Mendengar suara anak lelaki itu, kehampaan yang dirasa selama lima tahun seakan menghilang begitu saja. Seutas senyum terlukis di wajahnya yang tampan. "Lain kali kalau jalan hati-hati. Jangan tergesa-gesa hingga membuatmu hampir terluka!"
Pria asing berwajah setengah bule mengulurkan tangan ke depan, memberanikan diri mengusap puncak kepala Arsenio, membuat bocah kecil berusia lima tahun kembali membeku. "Kamu sendirian? Di mana orang tuamu?"
"Mama ada--"
"Tuan Xander, maaf. Anda sudah ditunggu Nyonya Miranda. Beliau meminta Tuan segera menemuinya di restoran Mama Mia Italiano." Kehadiran asisten pribadi Xander menginterupsi percakapan mereka.
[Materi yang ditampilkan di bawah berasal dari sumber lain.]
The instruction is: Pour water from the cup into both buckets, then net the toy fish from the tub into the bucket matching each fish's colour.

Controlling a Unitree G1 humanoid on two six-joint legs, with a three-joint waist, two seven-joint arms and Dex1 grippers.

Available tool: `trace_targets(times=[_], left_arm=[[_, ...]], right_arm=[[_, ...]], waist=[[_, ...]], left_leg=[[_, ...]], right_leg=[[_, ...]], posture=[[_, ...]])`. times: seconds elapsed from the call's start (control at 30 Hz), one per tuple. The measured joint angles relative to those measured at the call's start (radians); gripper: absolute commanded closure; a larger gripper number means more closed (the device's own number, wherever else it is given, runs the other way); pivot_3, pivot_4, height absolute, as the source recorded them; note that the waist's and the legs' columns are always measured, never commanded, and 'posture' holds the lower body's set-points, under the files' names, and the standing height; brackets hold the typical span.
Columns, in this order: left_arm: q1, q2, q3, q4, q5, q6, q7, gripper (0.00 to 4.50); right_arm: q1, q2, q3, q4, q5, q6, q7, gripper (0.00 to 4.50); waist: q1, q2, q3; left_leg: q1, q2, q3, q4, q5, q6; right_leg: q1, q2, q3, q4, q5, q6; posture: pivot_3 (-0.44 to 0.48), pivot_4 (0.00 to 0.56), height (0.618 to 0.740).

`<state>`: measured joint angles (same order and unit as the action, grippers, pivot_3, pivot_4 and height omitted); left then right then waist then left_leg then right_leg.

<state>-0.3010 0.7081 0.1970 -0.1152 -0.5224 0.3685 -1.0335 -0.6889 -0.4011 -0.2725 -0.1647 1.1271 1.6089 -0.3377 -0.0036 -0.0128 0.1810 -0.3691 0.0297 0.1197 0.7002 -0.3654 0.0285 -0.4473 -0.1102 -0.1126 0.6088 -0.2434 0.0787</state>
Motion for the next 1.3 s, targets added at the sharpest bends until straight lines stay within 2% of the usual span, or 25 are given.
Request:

Lantas, Xander menoleh ke sumber suara. Menghunuskan tatapan tajam bagaikan seekor elang yang siap menerkam mangsanya. "Kamu duluan saja, nanti aku menyusul," ucap pria itu ketus.
"Tapi Tuan, Nyonya Miranda memerintahkan saya untuk membawa Anda segera sebab di sana sudah ada--"
Telapak tangan Xander terangkat ke udara, seolah memberi isyarat kepada asistennya untuk tidak berkata apa-apa. "Diam! Aku sudah mengerti maksud perkataanmu itu," sergahnya cepat.
Xander menundukan pandangan ke bawah, dia kembali tersenyum pada bocah laki-laki itu. "Om harus pergi. Segera temui orang tuamu agar mereka tidak mencemaskanmu. Kalau kamu tersesat minta security mengantarkanmu ke bagian pusat informasi. Maaf, Om tidak bisa mengantarmu menemui orang tuamu."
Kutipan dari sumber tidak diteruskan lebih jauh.